Source: llm-authored-afro-caribbean-cuisine
Blitz the scotch bonnets, spring onions, garlic, thyme, allspice, ginger, soy sauce, lime juice, oil and cinnamon stick into a wet paste. The scotch bonnets are the backbone — their fruity heat and thin walls break down fast, releasing capsaicin directly into the marinade. Stop when you've got a rough slurry; over-processing turns it gluey. Add a splash of water only if the processor stalls.
Coat the chicken thighs and drumsticks thickly. The marinade works by afro-caribbean-cuisine osmosis: the salt and acid (lime juice) begin denturing the surface proteins within the first hour, opening the flesh to flavour penetration. Refrigerate overnight minimum. Eight hours is the floor; twenty-four hours is better. The chicken will darken as the allspice and thyme oils redistribute.

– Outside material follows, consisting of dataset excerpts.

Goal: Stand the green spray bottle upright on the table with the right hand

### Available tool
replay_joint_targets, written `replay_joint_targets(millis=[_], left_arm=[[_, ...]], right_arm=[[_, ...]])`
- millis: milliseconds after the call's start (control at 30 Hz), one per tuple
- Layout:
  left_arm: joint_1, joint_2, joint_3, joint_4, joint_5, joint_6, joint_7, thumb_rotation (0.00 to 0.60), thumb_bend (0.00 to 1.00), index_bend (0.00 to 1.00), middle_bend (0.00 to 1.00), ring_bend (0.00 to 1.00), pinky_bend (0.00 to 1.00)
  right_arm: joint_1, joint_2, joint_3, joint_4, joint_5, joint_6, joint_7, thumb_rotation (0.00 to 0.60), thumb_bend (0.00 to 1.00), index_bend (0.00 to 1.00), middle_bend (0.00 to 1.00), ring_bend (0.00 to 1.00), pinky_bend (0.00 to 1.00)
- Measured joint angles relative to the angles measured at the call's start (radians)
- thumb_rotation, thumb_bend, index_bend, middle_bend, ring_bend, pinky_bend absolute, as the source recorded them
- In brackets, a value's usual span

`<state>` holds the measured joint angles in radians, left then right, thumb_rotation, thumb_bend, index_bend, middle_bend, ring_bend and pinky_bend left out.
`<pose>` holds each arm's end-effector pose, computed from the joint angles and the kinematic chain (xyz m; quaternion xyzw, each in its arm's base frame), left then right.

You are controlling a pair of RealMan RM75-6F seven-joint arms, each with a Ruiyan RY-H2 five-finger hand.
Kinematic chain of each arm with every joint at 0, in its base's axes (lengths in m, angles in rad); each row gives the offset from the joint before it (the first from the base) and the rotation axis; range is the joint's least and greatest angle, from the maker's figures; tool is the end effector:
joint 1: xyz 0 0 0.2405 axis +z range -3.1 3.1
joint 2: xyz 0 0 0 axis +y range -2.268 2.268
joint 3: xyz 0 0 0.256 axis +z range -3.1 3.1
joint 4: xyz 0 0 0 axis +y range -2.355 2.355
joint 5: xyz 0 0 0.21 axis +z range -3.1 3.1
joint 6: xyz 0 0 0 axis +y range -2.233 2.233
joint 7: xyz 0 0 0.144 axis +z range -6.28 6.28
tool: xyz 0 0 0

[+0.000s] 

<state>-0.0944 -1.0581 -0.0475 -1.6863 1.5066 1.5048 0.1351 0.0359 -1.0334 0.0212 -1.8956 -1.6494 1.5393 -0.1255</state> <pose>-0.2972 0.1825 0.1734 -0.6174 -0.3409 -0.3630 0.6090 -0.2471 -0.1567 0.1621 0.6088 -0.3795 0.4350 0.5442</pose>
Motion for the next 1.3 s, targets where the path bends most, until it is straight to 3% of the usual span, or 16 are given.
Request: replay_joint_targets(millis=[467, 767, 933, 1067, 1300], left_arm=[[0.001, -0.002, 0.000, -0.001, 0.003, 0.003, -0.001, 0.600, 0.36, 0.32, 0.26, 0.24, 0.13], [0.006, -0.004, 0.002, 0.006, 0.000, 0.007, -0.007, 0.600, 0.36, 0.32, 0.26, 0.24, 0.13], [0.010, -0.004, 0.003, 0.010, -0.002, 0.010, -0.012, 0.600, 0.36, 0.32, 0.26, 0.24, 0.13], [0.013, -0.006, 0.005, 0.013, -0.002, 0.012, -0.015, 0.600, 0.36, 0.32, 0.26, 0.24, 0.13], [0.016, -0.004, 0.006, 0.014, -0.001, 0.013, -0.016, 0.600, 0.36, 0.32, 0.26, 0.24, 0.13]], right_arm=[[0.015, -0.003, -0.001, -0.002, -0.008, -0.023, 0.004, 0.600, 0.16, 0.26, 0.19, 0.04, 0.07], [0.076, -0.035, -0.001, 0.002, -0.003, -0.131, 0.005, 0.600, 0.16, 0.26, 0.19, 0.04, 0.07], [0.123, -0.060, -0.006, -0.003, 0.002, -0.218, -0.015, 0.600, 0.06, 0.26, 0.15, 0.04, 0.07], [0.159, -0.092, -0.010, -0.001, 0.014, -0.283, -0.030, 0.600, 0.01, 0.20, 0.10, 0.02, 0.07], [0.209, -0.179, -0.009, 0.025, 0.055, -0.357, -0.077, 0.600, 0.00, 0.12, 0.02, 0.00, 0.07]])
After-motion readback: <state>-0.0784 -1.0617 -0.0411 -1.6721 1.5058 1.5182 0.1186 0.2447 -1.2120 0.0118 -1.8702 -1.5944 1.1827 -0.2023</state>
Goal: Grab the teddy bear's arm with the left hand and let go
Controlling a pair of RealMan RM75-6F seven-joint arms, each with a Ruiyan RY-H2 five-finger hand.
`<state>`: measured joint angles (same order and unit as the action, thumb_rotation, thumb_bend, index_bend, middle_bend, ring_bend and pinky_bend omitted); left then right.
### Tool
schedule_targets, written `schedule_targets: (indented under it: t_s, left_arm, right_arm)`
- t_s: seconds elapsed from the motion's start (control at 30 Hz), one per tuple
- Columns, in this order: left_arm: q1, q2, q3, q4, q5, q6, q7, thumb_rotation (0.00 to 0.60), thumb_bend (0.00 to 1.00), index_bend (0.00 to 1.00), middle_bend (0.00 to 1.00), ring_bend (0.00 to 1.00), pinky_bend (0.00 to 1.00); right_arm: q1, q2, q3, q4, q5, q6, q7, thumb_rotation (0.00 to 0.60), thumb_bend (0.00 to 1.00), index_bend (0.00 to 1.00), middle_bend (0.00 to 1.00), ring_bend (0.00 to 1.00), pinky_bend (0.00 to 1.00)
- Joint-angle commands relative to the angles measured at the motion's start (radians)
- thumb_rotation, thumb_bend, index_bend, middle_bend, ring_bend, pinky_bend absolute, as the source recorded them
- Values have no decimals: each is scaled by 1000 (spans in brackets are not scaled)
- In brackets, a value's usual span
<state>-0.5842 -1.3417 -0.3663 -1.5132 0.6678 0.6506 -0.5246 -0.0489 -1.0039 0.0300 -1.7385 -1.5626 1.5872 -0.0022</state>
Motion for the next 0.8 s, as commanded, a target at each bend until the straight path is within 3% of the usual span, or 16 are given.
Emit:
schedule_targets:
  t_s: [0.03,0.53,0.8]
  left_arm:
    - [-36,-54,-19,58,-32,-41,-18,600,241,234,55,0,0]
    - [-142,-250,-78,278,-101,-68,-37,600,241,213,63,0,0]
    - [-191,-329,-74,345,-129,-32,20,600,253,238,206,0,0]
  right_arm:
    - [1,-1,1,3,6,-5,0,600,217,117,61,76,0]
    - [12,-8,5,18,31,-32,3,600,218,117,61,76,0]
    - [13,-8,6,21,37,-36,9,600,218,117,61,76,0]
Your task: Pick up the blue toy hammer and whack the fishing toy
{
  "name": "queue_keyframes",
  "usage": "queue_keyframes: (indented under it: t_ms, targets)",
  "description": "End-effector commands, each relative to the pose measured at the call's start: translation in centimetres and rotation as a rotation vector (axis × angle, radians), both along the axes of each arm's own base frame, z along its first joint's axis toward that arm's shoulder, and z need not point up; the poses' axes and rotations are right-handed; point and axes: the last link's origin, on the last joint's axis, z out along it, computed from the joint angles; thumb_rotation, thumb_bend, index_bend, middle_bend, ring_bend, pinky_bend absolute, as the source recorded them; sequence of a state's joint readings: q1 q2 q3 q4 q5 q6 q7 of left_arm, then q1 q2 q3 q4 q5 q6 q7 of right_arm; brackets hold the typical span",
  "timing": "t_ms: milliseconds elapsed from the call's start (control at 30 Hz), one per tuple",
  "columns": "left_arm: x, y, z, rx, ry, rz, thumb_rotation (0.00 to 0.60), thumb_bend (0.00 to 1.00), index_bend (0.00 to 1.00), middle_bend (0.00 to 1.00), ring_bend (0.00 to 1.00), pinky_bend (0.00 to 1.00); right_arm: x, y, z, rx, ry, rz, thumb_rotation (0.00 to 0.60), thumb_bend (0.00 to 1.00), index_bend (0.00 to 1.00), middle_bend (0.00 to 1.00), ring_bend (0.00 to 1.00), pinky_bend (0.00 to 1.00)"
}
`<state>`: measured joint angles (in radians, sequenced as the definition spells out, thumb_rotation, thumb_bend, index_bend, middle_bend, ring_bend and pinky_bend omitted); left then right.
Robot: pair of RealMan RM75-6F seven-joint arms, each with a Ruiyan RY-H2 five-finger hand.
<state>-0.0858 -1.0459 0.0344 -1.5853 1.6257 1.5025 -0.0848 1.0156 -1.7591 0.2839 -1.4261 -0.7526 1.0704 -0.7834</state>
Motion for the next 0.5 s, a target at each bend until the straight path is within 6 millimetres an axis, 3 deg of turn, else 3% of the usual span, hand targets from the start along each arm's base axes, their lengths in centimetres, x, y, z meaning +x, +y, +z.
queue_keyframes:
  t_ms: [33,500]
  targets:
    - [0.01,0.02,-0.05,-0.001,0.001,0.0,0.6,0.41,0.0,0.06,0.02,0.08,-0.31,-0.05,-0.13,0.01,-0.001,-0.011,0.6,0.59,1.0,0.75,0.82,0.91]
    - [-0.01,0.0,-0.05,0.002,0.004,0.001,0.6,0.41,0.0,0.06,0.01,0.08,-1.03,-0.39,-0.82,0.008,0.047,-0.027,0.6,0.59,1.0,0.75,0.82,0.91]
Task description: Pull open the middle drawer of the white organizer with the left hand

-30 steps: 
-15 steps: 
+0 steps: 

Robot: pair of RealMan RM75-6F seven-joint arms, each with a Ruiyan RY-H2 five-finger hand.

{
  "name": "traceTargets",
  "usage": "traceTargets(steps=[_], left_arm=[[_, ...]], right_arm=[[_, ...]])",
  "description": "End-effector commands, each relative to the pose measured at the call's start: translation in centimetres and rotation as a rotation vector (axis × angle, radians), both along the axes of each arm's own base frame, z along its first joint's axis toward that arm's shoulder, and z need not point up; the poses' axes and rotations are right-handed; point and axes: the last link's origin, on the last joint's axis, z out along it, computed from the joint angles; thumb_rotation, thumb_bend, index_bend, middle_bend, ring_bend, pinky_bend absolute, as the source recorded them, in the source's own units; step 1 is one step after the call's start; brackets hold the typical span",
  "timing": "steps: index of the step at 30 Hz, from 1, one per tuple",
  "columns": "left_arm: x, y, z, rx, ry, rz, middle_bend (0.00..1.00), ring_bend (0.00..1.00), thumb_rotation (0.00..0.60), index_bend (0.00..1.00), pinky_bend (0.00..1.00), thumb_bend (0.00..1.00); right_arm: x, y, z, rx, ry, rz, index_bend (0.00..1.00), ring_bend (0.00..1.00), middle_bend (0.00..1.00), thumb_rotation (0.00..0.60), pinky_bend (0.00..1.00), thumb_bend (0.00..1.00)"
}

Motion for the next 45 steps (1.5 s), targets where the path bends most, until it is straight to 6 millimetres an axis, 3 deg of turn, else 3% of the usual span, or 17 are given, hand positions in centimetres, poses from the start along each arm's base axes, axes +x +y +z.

Fire your grill or griddle until it's aggressive — you want the surface to char in the first minute of contact. Lay the chicken skin-side down and don't move it. The maillard-reaction scorches the exterior whilst the slow heat cooks the meat through. Thighs and drumsticks handle this better than breasts; dark meat stays forgiving at temperature. Turn after 12–14 minutes, when the skin releases cleanly and the char has a leopard-spot pattern. The second side needs 10–12 minutes more. Pierce the thickest part of a thigh — if the juices run clear and you get no pink near the bone, you're done. This is faster and superior to oven-baking because direct flame locks in the marinade's complexity instead of evaporating it into the air.
If you're using an oven, 200°C for 30–35 minutes works, but you'll lose that char. Finish under the grill for two minutes per side to compensate.
Rest the chicken for five minutes tented loosely with foil. This lets the muscle fibres relax and reabsorb the juices. Serve with rice and peas or fried plantain to cut the heat and catch the glaze.